Regaining Citizenship: A traumatic experience


Hostility between India and Pakistan is on wane. Lawmakers on both sides are compelled by their own people to bury their congenital botheration. Of all these people, Gulf expatriates are most vociferous to make that happen and there is a reason for this.

In Gulf countries, both Indians and Pakistanis have been living in co-existence over few decades. Now, third generation of Indian and Pakistani nationalities is born, raised and working in Gulf. Their contact with respective motherland that began with 1-month school vacation is now restricted to gyrating on remix version of bollywood songs or eating Pakistani Kebabs.

The pace at which Indian and Pakistanis are being blended in neutral land is also reflected at increasing number of marital knots. Milieu of cosmopolitan social life in Dubai does not isolate them with the rest of the crowd. So is the case with local residency laws that consider both on par. Everything goes well as long as they stay in Gulf. However, if they were to visit in-laws, bureaucracy with archaic laws will stand in a big way. If securing visa is an ordeal, stringent conditions that come with it are nothing less than that of a humiliation. Visa restricts visit to a specific city and makes mandatory for visitor to report to police station once a week. In order to avoid this ordeal, some spouses have relinquished their original nationality and have opted for that of spouse. However, little did they realize that in their very own country, they could be treated as pariah.

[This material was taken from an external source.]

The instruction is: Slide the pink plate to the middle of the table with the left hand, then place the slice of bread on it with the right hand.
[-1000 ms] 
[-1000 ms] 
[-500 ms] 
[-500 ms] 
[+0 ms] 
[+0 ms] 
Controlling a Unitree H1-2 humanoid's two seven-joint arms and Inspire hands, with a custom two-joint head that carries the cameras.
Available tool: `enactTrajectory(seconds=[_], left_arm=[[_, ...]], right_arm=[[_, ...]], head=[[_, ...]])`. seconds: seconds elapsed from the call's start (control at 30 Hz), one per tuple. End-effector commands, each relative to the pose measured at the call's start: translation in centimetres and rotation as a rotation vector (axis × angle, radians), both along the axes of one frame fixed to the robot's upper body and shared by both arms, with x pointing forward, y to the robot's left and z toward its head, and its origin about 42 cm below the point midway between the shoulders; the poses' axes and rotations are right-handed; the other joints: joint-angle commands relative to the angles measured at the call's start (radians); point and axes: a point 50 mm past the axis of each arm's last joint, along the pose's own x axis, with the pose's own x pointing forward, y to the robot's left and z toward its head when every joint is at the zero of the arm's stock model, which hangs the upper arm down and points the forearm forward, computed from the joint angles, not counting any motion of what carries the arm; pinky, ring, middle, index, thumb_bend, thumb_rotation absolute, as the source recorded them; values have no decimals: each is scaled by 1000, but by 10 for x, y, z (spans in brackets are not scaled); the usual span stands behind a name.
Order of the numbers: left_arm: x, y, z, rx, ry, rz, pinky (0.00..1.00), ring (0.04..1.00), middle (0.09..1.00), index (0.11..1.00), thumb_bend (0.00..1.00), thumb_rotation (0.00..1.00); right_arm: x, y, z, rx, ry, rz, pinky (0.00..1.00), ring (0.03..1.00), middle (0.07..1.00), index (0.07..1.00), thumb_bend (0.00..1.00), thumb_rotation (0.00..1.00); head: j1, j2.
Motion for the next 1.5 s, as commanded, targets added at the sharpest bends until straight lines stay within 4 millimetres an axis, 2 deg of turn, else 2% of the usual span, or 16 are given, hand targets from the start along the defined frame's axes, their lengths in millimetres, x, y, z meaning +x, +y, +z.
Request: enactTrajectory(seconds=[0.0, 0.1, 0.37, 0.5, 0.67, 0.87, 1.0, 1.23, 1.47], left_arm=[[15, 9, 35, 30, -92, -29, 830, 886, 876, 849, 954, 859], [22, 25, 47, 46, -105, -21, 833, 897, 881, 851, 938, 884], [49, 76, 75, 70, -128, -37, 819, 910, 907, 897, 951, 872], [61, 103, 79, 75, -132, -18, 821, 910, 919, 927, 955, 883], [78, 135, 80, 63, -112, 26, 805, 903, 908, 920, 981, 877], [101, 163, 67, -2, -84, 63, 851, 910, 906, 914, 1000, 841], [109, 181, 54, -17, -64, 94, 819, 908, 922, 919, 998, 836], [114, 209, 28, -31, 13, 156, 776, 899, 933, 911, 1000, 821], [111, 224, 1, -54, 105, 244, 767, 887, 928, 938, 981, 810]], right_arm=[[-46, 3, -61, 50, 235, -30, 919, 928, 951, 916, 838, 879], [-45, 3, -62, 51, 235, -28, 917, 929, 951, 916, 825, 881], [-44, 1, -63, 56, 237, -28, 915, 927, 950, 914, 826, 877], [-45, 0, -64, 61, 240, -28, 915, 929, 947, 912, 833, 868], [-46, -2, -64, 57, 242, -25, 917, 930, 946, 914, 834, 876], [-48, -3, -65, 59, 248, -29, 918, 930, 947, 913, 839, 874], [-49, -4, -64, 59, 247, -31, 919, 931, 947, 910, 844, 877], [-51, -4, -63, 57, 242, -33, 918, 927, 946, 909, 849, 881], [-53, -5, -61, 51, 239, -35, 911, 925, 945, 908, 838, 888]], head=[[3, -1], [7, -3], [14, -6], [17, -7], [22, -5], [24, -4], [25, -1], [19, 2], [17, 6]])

One such story made me realize the importance of citizenship rights. This educated lady who was well settled in her job in dubai married Pakistani national and surrendered her Indian nationality to become Pakistani citizen. Unfortunately, marriage did not last and she wanted to revert to her original nationality. What followed was a pathetic saga of survival of a single woman caught in the web of bureaucracy. After numerous attempts at higher echelons at home and foreign ministry, she was told that only way to redeem her nationality was to secure an Indian visa, extend it over and over again so as to reside uninterrupted for 5 years. Only then, her request for Indian citizenship be considered. Imagine leaving Gulf- her only place of existence and to start life all over again in a country that is alien in all forms except her passport identity. During this period, she may have to face the ordeal of extending the validity of her Pakistani passport at the mercy of Pakistan High commission. I do not know if during these five years, she would be asked to report to police station every week.

No one knows when India Pakistan relations will be normalized like any other nations. However, until then, people who tie their matrimony with nationalities across the border must think hard before surrendering their respective citizenship.